Collection entries:
= = = = = = =

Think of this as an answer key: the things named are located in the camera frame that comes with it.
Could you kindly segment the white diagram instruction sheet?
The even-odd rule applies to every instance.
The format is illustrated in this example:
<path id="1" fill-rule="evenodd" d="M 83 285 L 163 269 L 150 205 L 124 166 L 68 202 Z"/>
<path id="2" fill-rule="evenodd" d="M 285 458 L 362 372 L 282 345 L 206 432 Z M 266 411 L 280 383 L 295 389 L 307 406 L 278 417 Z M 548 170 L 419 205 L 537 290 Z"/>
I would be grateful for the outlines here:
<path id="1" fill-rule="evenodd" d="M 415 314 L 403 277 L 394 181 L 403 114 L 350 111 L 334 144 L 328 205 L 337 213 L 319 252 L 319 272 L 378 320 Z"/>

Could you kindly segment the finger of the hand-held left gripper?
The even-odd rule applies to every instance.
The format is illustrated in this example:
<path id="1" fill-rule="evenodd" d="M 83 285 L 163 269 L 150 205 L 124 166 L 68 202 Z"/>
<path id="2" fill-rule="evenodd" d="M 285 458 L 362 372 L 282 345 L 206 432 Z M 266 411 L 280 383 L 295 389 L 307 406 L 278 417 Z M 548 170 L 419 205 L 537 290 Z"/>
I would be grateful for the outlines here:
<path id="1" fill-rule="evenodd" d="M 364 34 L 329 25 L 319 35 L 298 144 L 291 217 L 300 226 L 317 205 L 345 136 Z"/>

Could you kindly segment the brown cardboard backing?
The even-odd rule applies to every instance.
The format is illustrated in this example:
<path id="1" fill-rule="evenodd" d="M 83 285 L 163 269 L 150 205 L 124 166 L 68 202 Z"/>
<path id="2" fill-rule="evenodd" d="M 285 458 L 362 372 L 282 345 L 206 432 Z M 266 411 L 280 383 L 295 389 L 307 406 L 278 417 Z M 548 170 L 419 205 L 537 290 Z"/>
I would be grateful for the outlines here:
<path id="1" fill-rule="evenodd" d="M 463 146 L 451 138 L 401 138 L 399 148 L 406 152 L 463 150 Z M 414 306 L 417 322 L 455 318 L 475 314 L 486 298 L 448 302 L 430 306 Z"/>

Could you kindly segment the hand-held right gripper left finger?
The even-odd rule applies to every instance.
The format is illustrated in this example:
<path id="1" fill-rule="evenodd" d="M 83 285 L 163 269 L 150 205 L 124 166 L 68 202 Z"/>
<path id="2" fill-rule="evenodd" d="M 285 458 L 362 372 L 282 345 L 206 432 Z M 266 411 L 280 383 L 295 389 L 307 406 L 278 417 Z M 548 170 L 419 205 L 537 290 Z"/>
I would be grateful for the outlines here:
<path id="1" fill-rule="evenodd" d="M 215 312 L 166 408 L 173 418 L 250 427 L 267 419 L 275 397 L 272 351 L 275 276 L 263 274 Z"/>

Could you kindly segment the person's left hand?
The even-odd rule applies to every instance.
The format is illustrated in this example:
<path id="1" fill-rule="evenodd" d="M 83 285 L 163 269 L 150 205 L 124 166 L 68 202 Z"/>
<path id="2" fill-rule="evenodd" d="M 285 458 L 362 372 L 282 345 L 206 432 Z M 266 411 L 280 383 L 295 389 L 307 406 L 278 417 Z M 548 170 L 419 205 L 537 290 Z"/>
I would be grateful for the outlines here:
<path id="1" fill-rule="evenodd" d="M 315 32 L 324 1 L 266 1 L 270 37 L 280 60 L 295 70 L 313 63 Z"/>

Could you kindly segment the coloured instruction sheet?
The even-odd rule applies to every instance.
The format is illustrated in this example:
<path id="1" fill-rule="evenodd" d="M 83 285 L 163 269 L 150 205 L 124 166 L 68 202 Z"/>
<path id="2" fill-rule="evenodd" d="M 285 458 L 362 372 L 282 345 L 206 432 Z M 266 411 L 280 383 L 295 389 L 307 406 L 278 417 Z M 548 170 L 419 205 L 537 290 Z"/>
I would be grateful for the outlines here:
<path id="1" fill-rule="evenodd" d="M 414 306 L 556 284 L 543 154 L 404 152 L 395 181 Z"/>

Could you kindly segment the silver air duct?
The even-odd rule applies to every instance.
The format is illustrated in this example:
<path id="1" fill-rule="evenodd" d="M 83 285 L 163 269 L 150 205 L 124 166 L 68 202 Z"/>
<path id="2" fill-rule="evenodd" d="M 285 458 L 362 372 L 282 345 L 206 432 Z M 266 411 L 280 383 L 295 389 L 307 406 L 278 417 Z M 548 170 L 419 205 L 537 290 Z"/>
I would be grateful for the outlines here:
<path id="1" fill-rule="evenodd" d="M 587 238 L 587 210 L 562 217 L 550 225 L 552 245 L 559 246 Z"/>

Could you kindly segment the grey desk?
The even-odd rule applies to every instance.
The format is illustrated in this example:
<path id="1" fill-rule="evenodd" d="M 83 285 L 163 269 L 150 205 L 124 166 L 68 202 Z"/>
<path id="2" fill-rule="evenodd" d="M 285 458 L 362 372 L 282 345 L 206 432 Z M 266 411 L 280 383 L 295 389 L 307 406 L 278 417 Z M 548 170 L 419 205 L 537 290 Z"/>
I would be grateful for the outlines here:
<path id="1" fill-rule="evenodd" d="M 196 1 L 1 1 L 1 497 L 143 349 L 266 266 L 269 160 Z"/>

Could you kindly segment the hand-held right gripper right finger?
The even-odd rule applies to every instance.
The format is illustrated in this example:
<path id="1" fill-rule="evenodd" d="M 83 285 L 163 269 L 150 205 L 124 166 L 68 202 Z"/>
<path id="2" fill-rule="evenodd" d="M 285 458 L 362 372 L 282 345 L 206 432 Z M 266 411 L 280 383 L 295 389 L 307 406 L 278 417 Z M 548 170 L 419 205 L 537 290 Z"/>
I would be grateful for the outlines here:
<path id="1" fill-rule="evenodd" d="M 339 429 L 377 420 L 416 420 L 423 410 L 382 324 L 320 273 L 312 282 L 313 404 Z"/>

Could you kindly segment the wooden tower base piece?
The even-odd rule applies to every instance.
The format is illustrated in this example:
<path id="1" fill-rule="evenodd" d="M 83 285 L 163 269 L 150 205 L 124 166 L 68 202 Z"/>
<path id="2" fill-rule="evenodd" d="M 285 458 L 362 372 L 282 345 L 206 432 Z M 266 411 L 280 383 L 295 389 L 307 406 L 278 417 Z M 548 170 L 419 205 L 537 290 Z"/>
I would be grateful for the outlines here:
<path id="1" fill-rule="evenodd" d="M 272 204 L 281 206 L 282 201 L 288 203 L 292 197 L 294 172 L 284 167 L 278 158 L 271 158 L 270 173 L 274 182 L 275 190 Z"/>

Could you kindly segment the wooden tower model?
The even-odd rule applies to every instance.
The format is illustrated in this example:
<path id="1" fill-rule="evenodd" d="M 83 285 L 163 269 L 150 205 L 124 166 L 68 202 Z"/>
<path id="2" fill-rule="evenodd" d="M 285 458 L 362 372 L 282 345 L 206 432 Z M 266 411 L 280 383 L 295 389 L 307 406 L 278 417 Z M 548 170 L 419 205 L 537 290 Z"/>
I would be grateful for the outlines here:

= = = = = = =

→ **WORK REQUIRED**: For each line in the data that contains the string "finger", give a copy of that line.

→ **EXERCISE RESPONSE**:
Could you kindly segment the finger of the hand-held left gripper?
Could you kindly segment the hand-held right gripper left finger?
Could you kindly segment the hand-held right gripper right finger?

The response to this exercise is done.